(PROBLEM DETAILS)
Locate, in the data below, the line that contains "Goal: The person" and the line that contains "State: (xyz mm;"; reproduce exactly those two lines and every line between them, nothing more.
☆ ☆ ☆ ☆ ☆
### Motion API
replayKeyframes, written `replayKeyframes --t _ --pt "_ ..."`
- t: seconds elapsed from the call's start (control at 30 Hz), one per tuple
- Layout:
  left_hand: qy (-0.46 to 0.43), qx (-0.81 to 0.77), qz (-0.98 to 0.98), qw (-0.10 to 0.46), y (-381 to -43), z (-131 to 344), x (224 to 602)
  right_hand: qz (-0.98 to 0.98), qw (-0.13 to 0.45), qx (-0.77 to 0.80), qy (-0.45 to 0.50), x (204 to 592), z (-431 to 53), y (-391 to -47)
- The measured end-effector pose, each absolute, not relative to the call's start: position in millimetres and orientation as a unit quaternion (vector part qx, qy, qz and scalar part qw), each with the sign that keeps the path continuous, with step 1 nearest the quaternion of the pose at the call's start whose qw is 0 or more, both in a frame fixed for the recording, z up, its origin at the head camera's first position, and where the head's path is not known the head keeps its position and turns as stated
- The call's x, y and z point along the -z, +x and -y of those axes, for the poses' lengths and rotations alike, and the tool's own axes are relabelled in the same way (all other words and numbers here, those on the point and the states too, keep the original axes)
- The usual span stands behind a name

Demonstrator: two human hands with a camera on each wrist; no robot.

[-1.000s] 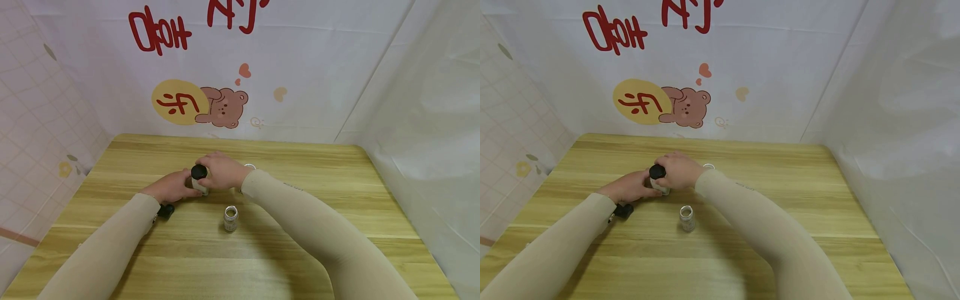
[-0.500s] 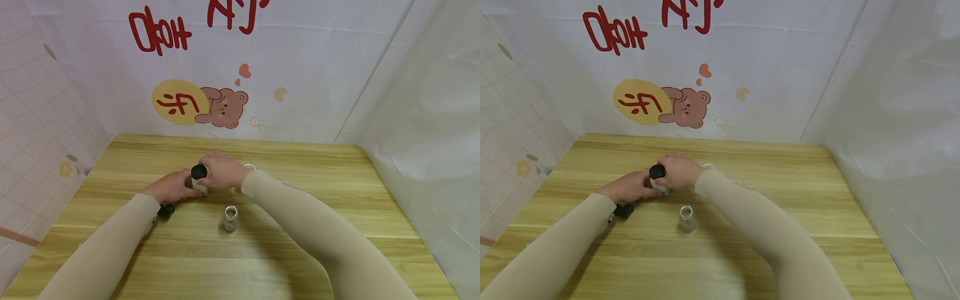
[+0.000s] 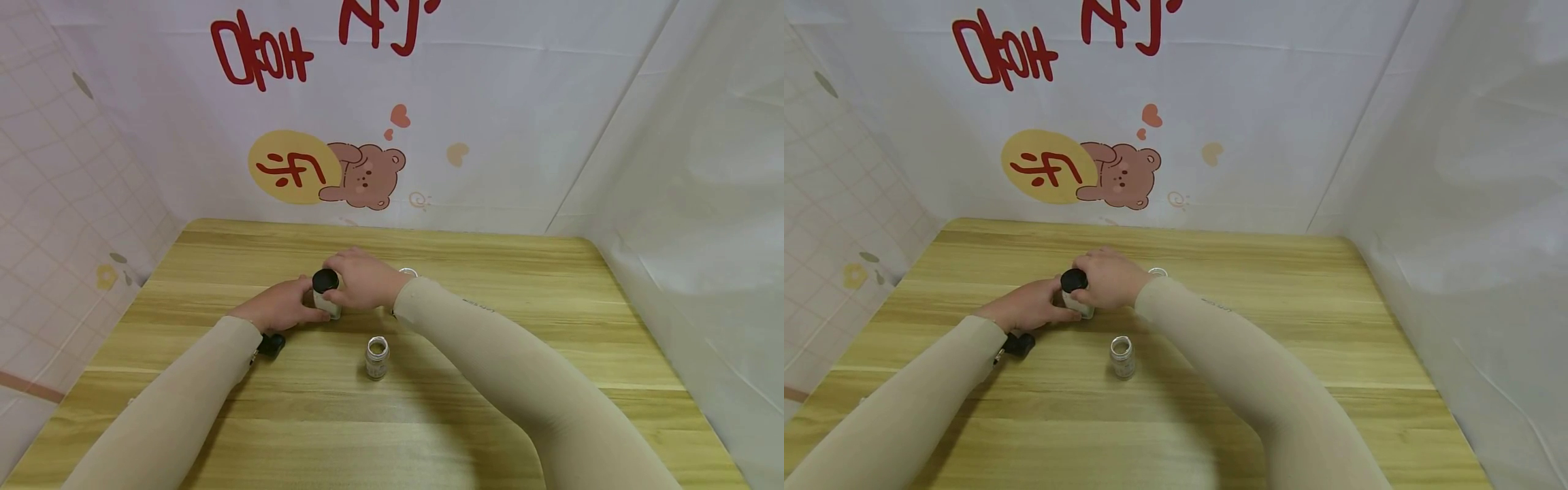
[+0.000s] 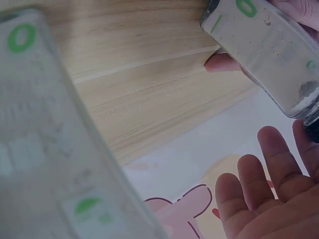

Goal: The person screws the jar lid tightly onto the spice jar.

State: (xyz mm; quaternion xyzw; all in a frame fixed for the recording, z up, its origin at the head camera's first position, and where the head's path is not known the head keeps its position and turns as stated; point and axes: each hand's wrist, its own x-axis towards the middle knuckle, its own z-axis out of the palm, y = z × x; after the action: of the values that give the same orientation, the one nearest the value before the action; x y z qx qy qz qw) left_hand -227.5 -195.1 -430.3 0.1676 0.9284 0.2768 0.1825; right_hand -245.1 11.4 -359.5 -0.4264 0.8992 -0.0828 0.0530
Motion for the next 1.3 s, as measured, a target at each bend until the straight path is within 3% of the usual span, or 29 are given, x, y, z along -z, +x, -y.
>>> replayKeyframes --t 1.3 --pt "0.167 -0.276 -0.929 0.181 -226.3 195.1 428.6 -0.897 0.056 0.09 -0.429 360.7 -12.3 -245.3"
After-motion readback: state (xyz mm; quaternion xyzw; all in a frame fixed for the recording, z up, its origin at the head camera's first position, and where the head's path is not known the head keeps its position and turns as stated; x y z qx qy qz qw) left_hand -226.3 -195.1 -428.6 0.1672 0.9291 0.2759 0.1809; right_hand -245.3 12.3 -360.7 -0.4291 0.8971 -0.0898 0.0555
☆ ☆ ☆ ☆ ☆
(FINISHED TASK)
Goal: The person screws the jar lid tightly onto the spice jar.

State: (xyz mm; quaternion xyzw; all in a frame fixed for the recording, z up, its origin at the head camera's first position, and where the head's path is not known the head keeps its position and turns as stated; point and axes: each hand's wrist, its own x-axis towards the middle knuckle, its own z-axis out of the palm, y = z × x; after the action: of the values that give the same orientation, the one nearest the value before the action; x y z qx qy qz qw) left_hand -227.5 -195.1 -430.3 0.1676 0.9284 0.2768 0.1825; right_hand -245.1 11.4 -359.5 -0.4264 0.8992 -0.0828 0.0530

The response above is complete.